Dashiki Dialogues: Silence and the meaning of our lives

2013-10-29 10:00

All of us must spare a thought for Mac Maharaj for having the toughest job in the world.

A friend of mine made this appeal after President Jacob Zuma made another public mess of himself in a speech about e-tolls.

As we all know by now, Zuma made disparaging statements that we shouldn’t think like Africans in Africa, generally, in a clumsy attempt to encourage people to embrace e-tolling on Joburg roads. I imagined Maharaj wishing the president had opted for silence.

This was a timely suggestion as I was meditating on the usefulness of ­silence in times of crises. The act of keeping quiet has, after all, acquired great meaning in the African ­experience.

Think of the role of silence in the life of the Afro-American jazz genius Charlie “Bird” Parker. Most of what we know about the meaning of his tortured life is from other people.

Parker was silent. Perhaps even denied a voice by the sheer size of speculation that surrounded his legend, most of what we know of him is steeped in misinformation.

Ralph Ellison described him neatly in one of his essays. He writes: “While he slowly died (like a man dismembering himself with a dull razor on a spotlighted stage) from the ceaseless conflict from which issued both his art and his destruction, his public reacted as though he were ­doing much the same thing as those saxophonists who hoot and honk, and roll on the floor.”

The jury is still out on whether ­silence served to empower or ruin our memory of Parker’s humanity.

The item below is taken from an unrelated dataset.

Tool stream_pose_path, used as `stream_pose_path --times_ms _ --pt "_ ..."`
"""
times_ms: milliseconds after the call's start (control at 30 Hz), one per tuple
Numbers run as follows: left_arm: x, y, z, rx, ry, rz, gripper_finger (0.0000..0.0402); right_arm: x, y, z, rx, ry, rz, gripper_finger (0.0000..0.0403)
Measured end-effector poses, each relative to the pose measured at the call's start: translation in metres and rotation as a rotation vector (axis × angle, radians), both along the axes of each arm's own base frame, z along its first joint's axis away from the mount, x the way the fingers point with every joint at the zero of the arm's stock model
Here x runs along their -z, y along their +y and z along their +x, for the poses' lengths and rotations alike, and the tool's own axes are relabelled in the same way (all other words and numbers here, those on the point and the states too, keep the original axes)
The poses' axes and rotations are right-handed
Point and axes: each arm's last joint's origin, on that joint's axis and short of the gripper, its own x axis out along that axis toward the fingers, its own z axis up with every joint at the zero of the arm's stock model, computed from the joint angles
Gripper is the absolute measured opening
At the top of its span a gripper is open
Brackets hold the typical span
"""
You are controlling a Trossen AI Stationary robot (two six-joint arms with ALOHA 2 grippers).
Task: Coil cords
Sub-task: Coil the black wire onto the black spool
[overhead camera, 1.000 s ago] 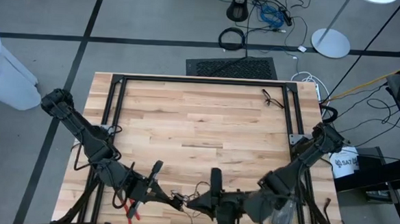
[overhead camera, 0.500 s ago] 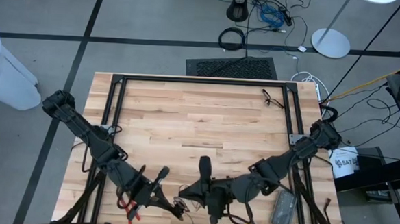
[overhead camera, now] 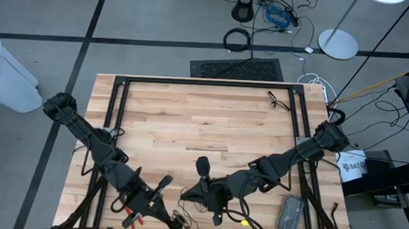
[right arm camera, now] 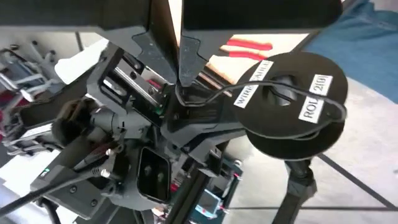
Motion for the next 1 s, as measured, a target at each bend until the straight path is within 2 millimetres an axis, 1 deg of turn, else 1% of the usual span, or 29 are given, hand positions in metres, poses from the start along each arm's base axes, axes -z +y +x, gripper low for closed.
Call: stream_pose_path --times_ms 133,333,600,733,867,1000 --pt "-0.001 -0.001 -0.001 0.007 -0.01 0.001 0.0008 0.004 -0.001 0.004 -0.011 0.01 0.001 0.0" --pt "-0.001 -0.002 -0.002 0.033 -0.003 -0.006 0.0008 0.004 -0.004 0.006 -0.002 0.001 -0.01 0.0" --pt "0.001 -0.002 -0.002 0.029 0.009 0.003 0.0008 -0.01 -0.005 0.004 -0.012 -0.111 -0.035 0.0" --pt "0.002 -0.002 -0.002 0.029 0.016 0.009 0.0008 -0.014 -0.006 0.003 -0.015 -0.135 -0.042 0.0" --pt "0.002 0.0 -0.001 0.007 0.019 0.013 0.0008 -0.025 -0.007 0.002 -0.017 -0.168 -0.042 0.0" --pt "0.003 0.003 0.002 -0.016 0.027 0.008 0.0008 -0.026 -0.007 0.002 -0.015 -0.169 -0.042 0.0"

Here I’m reminded of a Lacanian joke: A man who believes himself to be a grain of seed is taken to a mental hospital, where the doctors work hard to convince him that he is a man.

When he is cured and now ­believes that he is a man and not a grain of seed, he is allowed to leave the hospital and live as a normal man.

Once outside the front door of the hospital, he comes rushing back in, trembling and scared. There is a chicken outside the door.

The doctor tells him: “Look, you know that you are not a grain of seed but a man.”

“I know that full and well,” says the man, “but does the chicken know?”

The idea is that to opt for silence on discussions about our lives might also leave the meaning of our lives at the mercy of the chickens at the front doors of our institutions.

But I also agree with Jacques Depelchin, the Congolese historian, on the issue. He writes that, among those who have suffered political repression, colonisation, steady and relentless economic exploitation, as well as cultural asphyxiation, silences should be seen as facts because silences are actually facts that have not been accorded the status of facts.

It’s a tricky dashiki to wear into loud dialogues.